New Global Talent priority sectors
On 17th Dec 2020, s499 Ministerial Direction no 89 came into effect and included a new list of Global Talent priority sectors:
- Agri-food and AgTech
- Health industries
- Defence, advanced manufacturing and space
- Circular economy
- Infrastructure and tourism
- Financial services and FinTech
Pathways in the Global Talent Visa (subclass 858)
There are two pathways in this Visa:
For the Global Talent Visa pathway, potential candidates who have relevant skills and experience in a priority sector should refer to the Department’s Global Talent Visa webpage for information about applying. Eligible candidates will be invited to apply for a Global Talent Visa (subclass 858), and are strongly encouraged to lodge the Visa application at the earliest opportunity.

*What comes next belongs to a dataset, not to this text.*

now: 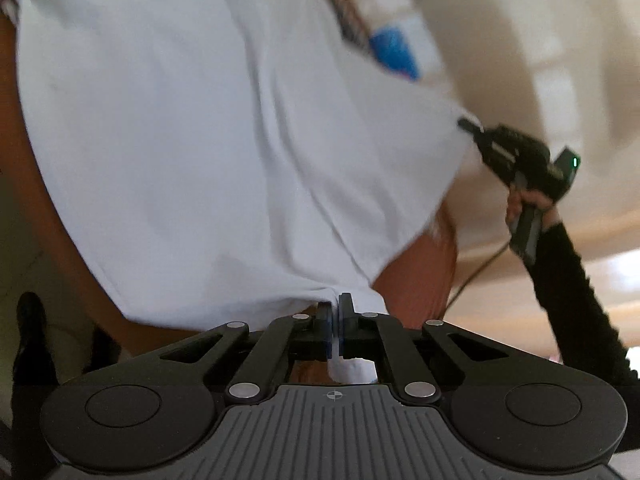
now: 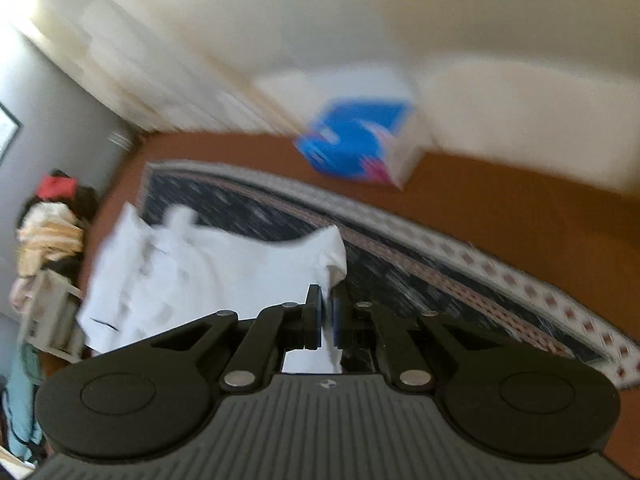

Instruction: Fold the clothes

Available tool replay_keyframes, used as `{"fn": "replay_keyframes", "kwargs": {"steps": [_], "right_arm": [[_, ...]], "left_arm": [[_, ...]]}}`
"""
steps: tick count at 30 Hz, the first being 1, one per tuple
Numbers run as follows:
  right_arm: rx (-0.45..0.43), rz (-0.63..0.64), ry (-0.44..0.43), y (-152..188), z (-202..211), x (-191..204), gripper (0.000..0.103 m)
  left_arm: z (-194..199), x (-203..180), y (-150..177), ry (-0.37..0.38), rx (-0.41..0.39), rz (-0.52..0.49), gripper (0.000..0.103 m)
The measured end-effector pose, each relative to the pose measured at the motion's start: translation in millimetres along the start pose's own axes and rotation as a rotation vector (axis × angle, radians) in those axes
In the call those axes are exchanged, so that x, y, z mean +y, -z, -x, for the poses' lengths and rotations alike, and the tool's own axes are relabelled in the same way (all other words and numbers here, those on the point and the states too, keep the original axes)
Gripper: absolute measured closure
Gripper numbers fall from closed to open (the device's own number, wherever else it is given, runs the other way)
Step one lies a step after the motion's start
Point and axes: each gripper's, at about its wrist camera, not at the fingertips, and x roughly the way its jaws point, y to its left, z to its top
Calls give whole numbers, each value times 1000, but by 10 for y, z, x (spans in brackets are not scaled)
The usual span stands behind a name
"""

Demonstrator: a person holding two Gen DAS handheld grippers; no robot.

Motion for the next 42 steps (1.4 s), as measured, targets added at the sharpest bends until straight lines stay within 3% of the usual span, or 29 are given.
{"fn": "replay_keyframes", "kwargs": {"steps": [6, 12, 21, 26, 30, 31, 33, 37, 39, 40, 41, 42], "right_arm": [[-53, 47, -82, -495, -106, 846, 98], [-32, 121, -83, -801, -718, 1734, 98], [42, 175, 3, -1059, -2062, 2700, 98], [82, 174, 99, -1099, -2769, 2908, 97], [133, 206, 173, -1002, -3260, 2964, 90], [143, 209, 181, -974, -3327, 2961, 83], [157, 218, 195, -923, -3433, 2966, 56], [116, 274, 183, -920, -3250, 3095, 50], [82, 294, 151, -884, -2920, 3128, 43], [64, 307, 135, -850, -2731, 3139, 42], [45, 319, 119, -815, -2542, 3151, 40], [26, 331, 103, -781, -2353, 3162, 39]], "left_arm": [[472, 275, -295, 43, -165, 64, 103], [991, 873, -696, 52, -243, 151, 103], [1129, 1619, -1362, 24, -228, 281, 103], [1112, 1991, -1544, -9, -213, 353, 103], [1068, 2199, -1683, -27, -187, 382, 103], [1060, 2217, -1714, -28, -178, 377, 101], [1088, 2165, -1777, -23, -161, 319, 85], [1202, 1987, -1906, -16, -130, 164, 80], [1291, 1884, -1968, -4, -118, 89, 77], [1329, 1836, -2012, 2, -108, 59, 69], [1367, 1790, -2054, 9, -102, 36, 51], [1414, 1743, -2087, 4, -114, 12, 41]]}}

The demand for the Distinguished Talent pathway is overwhelming, and is open only to the most exceptional and outstanding individuals. The average processing time for the Distinguished Talent program is 18-20 months.

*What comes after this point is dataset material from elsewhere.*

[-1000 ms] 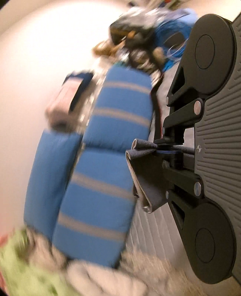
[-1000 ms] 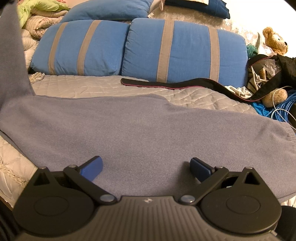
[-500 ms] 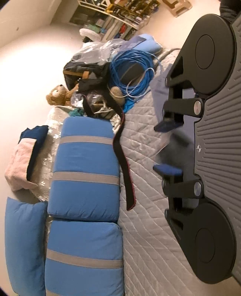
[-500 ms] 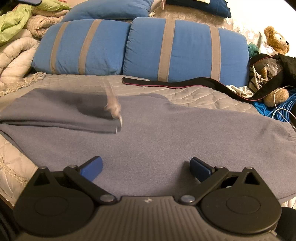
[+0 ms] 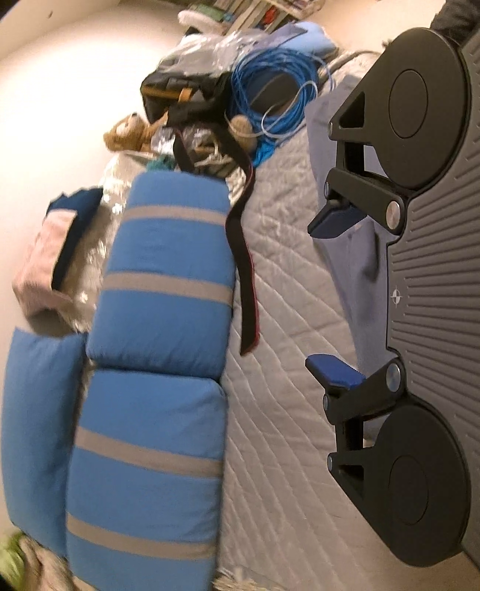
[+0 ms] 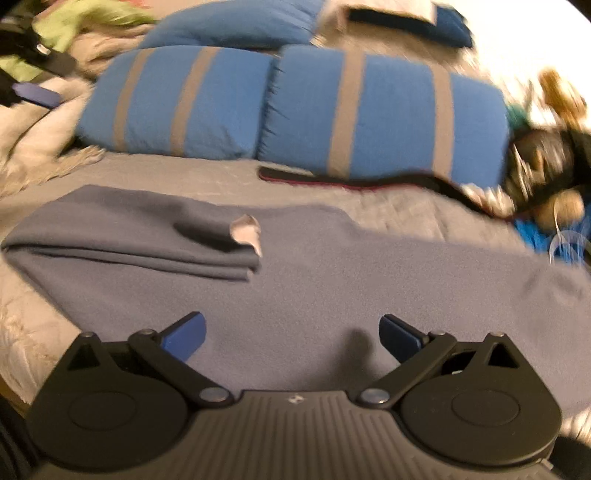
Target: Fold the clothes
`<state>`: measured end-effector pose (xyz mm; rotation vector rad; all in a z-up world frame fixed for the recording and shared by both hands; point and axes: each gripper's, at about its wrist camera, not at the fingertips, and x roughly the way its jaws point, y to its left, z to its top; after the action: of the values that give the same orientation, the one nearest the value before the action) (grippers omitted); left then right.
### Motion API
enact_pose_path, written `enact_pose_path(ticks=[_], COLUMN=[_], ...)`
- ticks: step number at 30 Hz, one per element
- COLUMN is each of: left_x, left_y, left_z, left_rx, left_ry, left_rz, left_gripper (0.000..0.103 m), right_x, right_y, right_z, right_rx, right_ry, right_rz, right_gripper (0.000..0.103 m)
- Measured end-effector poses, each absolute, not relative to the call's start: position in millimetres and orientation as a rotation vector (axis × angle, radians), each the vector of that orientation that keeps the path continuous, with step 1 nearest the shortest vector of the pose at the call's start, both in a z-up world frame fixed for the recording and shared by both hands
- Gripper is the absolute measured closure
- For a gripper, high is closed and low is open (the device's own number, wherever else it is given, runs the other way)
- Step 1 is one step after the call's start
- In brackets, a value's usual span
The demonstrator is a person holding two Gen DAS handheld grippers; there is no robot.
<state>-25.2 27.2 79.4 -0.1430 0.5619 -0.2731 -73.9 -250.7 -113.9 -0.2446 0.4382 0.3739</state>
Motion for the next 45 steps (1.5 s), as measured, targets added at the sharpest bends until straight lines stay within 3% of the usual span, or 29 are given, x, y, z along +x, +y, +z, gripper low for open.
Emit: enact_pose_path(ticks=[6, 13, 24, 27, 29, 33, 37, 45], left_x=[-22.8, -26.3, -29.6, -29.2, -29.4, -29.7, -30.2, -28.8], left_y=[63.5, 92.1, 101.6, 100.1, 99.8, 99.4, 100.5, 103.8], left_z=[36.7, 39.8, 39.9, 40.5, 40.5, 40.4, 40.0, 40.0], left_rx=[-0.264, -0.369, -0.436, -0.44, -0.442, -0.447, -0.451, -0.478], left_ry=[0.542, 0.492, 0.476, 0.474, 0.472, 0.47, 0.47, 0.479], left_rz=[-0.18, -0.108, -0.106, -0.122, -0.126, -0.133, -0.131, -0.116], left_gripper=[0.035, 0.034, 0.034, 0.034, 0.034, 0.034, 0.034, 0.034], right_x=[-93.1, -81.5, -78.1, -70.0, -66.2, -67.9, -74.2, -100.9], right_y=[-208.3, -174.2, -154.2, -150.3, -149.6, -153.2, -154.3, -169.4], right_z=[-110.0, -110.4, -133.6, -136.1, -137.6, -126.7, -78.5, -60.0], right_rx=[-0.749, -1.162, -1.512, -1.515, -1.517, -1.534, -1.441, -1.501], right_ry=[0.226, 0.143, 0.106, 0.162, 0.202, 0.125, -0.007, 0.122], right_rz=[0.451, 0.541, 0.632, 0.655, 0.68, 0.657, 0.546, 0.729], right_gripper=[0.005, 0.033, 0.042, 0.064, 0.097, 0.098, 0.099, 0.099])
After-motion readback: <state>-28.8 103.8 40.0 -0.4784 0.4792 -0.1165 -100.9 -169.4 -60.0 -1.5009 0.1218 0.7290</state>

Updates to The Global Business and Talent Attraction Taskforce
Last year, amid the global uncertainty fuelled by COVID-19, the Government launched a powerful blueprint for economic growth, with the JobMaker Plan – a key tool to help turbocharge the Australian economy. As part of this effort to generate thousands of quality jobs for Australians, the Prime Minister set up the Global Business and Talent Attraction Taskforce, and described the mission as “Australia’s brain gain”.
The Taskforce is a Government initiative to bring the best and brightest businesses and talent to Australia. It targets high yield companies that can bring new technologies, cutting edge research and development, and IP and capital into Australia.
The Taskforce is targeting exceptionally talented individuals and experts at the top of their field who can drive innovation. It is engaging the most successful companies with high growth potential and highly skilled professionals in future-focused industries to come to Australia and develop their ideas here.
The Taskforce is facilitating the relocation of senior executives, company staff and their families with flexible Visa arrangements to fast track their transition into Australia. It will connect them with industry and supportive business ecosystems to help them hit the ground running.
As of 27th Feb 2021, changes were made to improve Australia’s competitiveness as a relocation destination, and to make it easier and faster for exceptional talent and high value businesses to relocate and contribute to Australia’s post-COVID economic recovery.
The changes relating to the Global Talent Visa (earlier Distinguished Talent Visa) include an ability for the Taskforce to directly nominate exceptionally talented candidates who will make a significant contribution to the Australian economy.
A temporary work Visa option has also been introduced to facilitate the rapid temporary deployment (up to 18 months) of critically skilled staff to Australia to establish a ‘beach-head’ for their business relocation. This Visa option will be available through the Temporary Activity Visa (subclass 408), Australian Government Endorsed Events stream, and Post COVID-19 Economic Recovery event. Up to 10 Visas will be available to the relocating business under this stream.
Updates to Business Innovation and Investment Program (BIIP)
For quicker processing, the applicant needs to ensure that:
- all documentation necessary to meet application requirements is provided along with lodgement of the application
- supporting evidence provided is specific to the applicant’s claims – any irrelevant documentation will increase the processing time).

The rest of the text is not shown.